Problem requirements — Give back the entries exactly, ending with the "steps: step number" line.

Stored items from a collection
..........

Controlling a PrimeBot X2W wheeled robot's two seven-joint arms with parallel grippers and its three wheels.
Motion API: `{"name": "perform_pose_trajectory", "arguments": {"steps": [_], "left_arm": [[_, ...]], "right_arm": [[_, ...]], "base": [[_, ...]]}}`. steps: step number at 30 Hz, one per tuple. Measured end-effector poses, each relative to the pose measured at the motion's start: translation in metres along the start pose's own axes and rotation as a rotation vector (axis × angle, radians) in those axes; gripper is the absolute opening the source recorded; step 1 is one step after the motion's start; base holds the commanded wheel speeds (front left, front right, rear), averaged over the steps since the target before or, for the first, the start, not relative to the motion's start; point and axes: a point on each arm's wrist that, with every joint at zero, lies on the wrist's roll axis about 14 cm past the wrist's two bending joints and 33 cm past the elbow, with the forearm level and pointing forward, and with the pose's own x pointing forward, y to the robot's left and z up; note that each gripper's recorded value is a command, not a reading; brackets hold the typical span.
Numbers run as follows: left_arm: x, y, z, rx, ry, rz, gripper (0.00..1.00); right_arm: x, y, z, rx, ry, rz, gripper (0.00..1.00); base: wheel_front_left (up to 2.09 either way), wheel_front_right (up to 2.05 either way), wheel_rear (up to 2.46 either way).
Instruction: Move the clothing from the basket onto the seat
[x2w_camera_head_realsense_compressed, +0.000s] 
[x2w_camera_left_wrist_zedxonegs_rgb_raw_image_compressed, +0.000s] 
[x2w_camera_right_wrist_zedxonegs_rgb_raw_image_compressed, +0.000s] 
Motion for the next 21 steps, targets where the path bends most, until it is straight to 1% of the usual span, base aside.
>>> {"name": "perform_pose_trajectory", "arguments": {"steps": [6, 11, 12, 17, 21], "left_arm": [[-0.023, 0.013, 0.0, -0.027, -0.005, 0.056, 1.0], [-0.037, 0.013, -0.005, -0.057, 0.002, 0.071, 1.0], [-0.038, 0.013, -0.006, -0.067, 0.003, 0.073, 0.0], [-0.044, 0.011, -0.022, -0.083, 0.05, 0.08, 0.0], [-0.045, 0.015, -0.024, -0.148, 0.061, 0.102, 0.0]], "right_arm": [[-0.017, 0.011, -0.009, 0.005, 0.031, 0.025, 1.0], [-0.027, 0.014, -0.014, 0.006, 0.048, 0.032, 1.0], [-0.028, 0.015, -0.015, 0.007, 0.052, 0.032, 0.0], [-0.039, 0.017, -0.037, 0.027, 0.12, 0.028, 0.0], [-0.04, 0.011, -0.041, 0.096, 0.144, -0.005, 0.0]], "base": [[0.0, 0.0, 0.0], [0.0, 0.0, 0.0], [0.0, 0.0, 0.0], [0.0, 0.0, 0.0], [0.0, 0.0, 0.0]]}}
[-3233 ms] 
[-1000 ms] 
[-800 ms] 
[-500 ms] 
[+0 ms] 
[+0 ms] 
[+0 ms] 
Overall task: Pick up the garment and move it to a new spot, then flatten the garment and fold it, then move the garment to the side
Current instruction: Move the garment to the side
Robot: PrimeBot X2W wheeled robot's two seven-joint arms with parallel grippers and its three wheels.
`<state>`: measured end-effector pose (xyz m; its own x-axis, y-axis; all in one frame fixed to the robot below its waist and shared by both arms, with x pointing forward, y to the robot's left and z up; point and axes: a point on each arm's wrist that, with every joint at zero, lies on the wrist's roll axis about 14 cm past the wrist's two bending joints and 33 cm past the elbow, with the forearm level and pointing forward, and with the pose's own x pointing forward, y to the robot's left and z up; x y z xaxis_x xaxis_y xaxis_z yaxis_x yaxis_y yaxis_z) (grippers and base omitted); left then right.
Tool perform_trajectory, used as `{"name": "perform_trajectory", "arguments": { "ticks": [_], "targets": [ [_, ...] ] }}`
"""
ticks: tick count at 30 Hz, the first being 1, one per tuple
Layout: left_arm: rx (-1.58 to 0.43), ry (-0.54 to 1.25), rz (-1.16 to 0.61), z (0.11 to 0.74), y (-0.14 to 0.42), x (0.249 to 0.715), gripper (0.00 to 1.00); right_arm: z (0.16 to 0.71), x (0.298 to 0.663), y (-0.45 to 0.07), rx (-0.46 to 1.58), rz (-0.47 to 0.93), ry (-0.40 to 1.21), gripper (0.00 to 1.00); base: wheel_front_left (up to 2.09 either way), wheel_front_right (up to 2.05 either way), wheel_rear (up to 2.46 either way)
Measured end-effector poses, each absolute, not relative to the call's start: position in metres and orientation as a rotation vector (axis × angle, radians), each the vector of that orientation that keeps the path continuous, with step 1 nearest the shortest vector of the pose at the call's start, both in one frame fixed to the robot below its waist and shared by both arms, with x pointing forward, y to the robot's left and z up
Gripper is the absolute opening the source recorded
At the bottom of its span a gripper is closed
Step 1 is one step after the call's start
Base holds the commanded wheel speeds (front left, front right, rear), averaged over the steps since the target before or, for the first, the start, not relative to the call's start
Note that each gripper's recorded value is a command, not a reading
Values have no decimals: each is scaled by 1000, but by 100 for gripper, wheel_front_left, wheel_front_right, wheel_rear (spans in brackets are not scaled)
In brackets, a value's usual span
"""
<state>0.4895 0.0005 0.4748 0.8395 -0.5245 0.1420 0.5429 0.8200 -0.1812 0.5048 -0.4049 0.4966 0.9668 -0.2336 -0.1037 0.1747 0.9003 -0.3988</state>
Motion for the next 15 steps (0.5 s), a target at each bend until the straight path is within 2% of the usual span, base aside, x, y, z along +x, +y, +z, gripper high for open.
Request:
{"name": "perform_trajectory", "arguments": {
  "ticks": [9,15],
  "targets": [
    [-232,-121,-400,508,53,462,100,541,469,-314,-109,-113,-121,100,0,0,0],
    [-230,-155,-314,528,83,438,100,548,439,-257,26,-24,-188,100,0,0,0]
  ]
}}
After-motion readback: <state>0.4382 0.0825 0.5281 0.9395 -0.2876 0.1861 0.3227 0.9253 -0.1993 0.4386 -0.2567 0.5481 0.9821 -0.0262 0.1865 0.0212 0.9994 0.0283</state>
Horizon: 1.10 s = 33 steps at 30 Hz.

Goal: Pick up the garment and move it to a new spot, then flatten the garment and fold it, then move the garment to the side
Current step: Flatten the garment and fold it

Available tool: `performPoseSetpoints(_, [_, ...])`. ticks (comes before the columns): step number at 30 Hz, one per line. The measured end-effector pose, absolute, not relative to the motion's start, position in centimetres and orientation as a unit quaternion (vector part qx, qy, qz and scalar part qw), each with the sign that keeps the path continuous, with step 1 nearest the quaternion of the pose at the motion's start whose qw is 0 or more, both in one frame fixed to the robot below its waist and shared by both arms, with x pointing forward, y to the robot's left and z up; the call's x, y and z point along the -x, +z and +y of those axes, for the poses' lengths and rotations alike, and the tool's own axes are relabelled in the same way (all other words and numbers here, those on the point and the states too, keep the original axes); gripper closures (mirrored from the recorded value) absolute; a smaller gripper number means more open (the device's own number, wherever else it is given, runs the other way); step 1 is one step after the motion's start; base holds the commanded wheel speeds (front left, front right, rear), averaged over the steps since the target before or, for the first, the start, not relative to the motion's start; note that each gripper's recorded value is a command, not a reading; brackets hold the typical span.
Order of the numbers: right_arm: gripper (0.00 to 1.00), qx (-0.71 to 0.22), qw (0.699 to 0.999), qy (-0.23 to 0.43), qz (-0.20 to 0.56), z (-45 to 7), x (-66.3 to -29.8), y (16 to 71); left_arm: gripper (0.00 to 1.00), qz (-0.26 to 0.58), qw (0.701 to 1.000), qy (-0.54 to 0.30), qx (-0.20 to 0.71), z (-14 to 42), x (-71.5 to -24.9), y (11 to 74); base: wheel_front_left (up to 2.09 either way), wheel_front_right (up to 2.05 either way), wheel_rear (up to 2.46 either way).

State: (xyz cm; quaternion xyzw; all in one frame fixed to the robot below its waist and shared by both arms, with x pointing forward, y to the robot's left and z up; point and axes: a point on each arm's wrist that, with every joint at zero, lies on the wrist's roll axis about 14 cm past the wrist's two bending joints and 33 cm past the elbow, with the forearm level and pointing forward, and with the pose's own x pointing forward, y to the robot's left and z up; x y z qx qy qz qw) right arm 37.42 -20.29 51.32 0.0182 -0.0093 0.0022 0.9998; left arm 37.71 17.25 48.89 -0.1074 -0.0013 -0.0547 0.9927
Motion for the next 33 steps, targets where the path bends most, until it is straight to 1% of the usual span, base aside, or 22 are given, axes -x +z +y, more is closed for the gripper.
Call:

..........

Response to this exercise —
Controlling a PrimeBot X2W wheeled robot's two seven-joint arms with parallel grippers and its three wheels.
Motion API: `{"name": "perform_pose_trajectory", "arguments": {"steps": [_], "left_arm": [[_, ...]], "right_arm": [[_, ...]], "base": [[_, ...]]}}`. steps: step number at 30 Hz, one per tuple. Measured end-effector poses, each relative to the pose measured at the motion's start: translation in metres along the start pose's own axes and rotation as a rotation vector (axis × angle, radians) in those axes; gripper is the absolute opening the source recorded; step 1 is one step after the motion's start; base holds the commanded wheel speeds (front left, front right, rear), averaged over the steps since the target before or, for the first, the start, not relative to the motion's start; point and axes: a point on each arm's wrist that, with every joint at zero, lies on the wrist's roll axis about 14 cm past the wrist's two bending joints and 33 cm past the elbow, with the forearm level and pointing forward, and with the pose's own x pointing forward, y to the robot's left and z up; note that each gripper's recorded value is a command, not a reading; brackets hold the typical span.

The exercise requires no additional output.